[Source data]
--
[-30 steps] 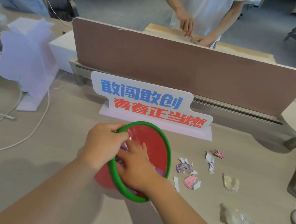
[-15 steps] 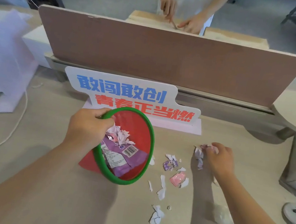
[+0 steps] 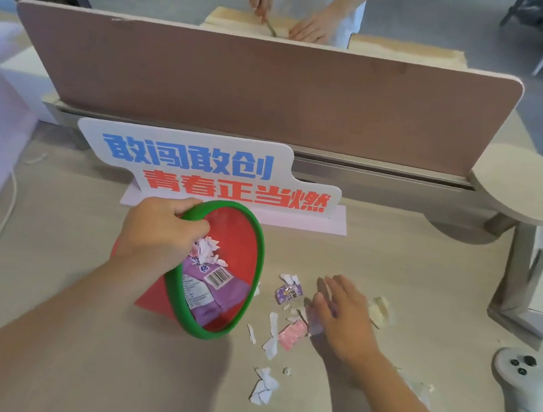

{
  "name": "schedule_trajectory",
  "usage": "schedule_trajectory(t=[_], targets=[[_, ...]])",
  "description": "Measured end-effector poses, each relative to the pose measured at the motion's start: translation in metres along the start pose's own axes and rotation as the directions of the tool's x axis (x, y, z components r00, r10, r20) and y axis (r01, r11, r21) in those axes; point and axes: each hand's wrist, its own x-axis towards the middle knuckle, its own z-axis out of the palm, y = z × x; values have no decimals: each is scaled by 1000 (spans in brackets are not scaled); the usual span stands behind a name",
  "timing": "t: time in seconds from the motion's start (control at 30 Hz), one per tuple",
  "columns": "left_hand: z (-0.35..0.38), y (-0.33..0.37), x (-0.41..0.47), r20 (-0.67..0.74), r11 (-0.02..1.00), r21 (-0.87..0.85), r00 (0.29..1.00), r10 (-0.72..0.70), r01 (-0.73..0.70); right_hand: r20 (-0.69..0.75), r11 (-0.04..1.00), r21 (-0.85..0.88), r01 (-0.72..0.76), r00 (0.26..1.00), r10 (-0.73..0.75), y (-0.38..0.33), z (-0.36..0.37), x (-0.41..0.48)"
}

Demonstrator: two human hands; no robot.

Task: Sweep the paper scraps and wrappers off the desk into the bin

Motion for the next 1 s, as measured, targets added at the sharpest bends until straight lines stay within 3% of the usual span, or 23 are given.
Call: schedule_trajectory(t=[0.03, 0.1, 0.17, 0.3, 0.43, 0.53, 0.67, 0.8, 0.9, 1.0], targets=[[3, 1, -3, 10, 1000, 10, 1000, 4, -4, -109, 996, -41, -79, 991, 74, 9, -5, 0], [8, 1, -13, 34, 998, 43, 999, 33, -35, -194, 950, -62, -305, 938, 288, 25, -17, -3], [12, 0, -23, 54, 996, 68, 997, 60, -64, -99, 905, -19, -425, 902, 421, 25, -17, -11], [18, -3, -38, 69, 991, 92, 993, 95, -101, 97, 971, -3, -237, 967, 236, 6, 0, -40], [20, -5, -46, 80, 981, 118, 987, 143, -151, -107, 943, 185, -276, 949, 298, 2, -16, -71], [19, -8, -54, 83, 979, 111, 984, 160, -169, -274, 934, 135, -332, 893, 357, 26, -30, -105], [17, -11, -64, 90, 969, 127, 975, 202, -212, -114, 909, 123, -399, 904, 413, 47, -17, -141], [12, -15, -68, 86, 968, 141, 977, 196, -207, -106, 914, 11, -405, 909, 404, 39, 19, -140], [10, -17, -68, 89, 969, 139, 977, 193, -204, -148, 901, 154, -405, 892, 427, 10, 29, -137], [10, -17, -64, 116, 964, 145, 971, 208, -224, -157, 816, 472, -334, 879, 451, -17, 15, -148]])
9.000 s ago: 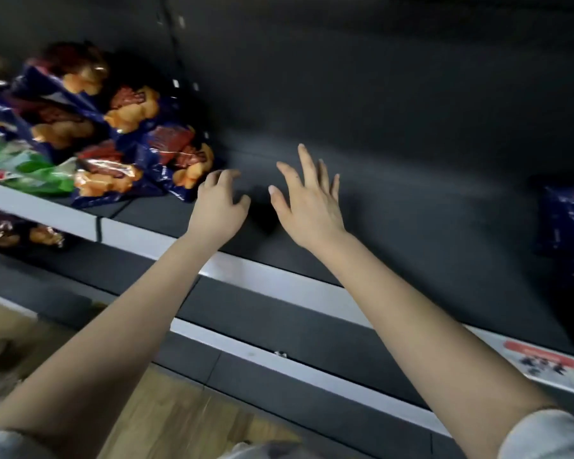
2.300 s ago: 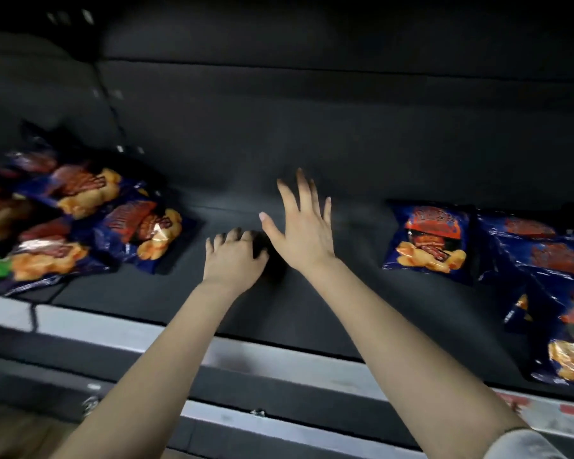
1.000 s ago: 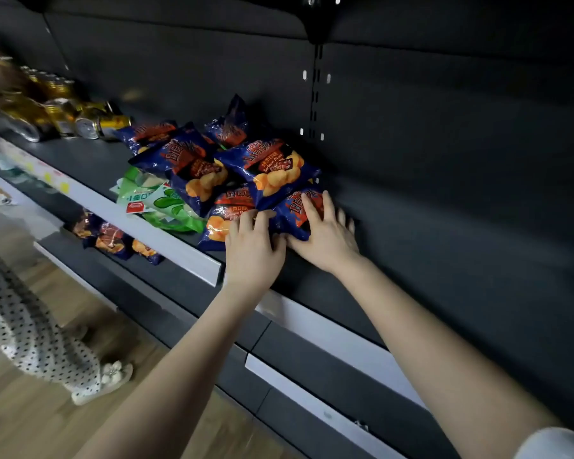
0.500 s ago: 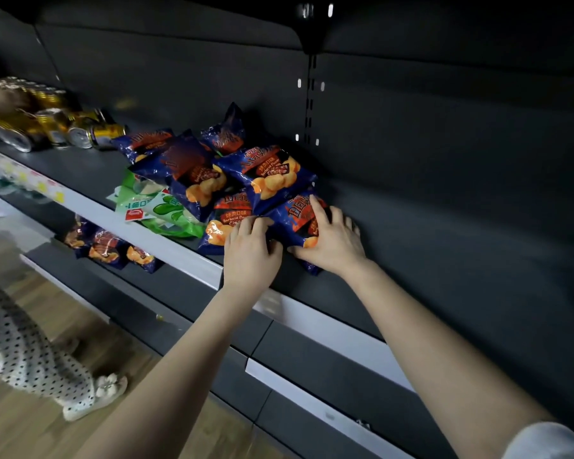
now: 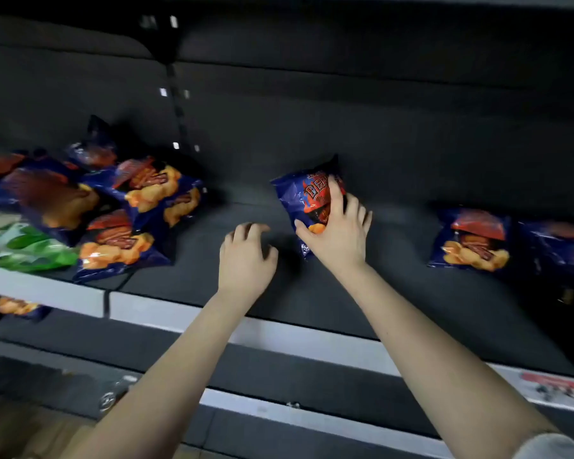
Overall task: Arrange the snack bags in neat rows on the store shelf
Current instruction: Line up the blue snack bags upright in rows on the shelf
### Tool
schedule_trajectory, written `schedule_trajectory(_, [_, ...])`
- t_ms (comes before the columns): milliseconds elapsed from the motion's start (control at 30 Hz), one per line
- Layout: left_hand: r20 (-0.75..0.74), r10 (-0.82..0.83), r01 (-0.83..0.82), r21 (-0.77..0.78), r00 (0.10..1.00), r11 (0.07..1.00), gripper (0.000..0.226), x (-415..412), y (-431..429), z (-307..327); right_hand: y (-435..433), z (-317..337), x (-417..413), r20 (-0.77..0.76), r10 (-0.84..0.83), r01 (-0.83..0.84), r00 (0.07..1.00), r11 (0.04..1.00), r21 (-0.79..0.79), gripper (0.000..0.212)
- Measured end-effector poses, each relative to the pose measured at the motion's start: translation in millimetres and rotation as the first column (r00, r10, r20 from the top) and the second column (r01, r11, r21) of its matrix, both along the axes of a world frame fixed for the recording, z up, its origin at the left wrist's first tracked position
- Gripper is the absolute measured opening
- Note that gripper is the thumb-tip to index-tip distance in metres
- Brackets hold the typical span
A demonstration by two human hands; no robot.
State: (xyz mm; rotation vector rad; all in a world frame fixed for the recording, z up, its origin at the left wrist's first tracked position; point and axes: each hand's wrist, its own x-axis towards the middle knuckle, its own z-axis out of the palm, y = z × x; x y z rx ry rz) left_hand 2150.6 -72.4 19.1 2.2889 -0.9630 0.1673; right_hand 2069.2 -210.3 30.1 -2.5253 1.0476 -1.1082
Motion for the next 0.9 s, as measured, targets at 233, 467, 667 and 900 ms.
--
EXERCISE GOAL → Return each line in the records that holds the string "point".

RESULT FOR THIS TASK →
  "description": "Measured end-effector poses, each relative to the pose measured at the motion's start: translation in metres along the start pose's own axes and rotation as the directions of the tool's x axis (x, y, z components r00, r10, r20) and y axis (r01, r11, r21) in those axes; point and axes: each hand's wrist, its own x-axis towards the middle knuckle, its own z-axis out of the palm, y = z × x; values have no decimals: each is scaled by 1000 (spans in brackets are not scaled); the usual span stands behind a name",
State: (xyz mm; rotation vector rad; all in a world frame fixed for the recording, z up, its origin at the left wrist's first tracked position; point and axes: each hand's wrist, its own x-axis towards the middle knuckle, its own z-axis out of the palm, y = z × x; x y z rx ry rz) left_hand 2150.6 -72.4 19.1 2.2889 -0.9630 0.1673; right_hand 2069.2 -210.3 30.1 -2.5253 1.0476 -1.1082

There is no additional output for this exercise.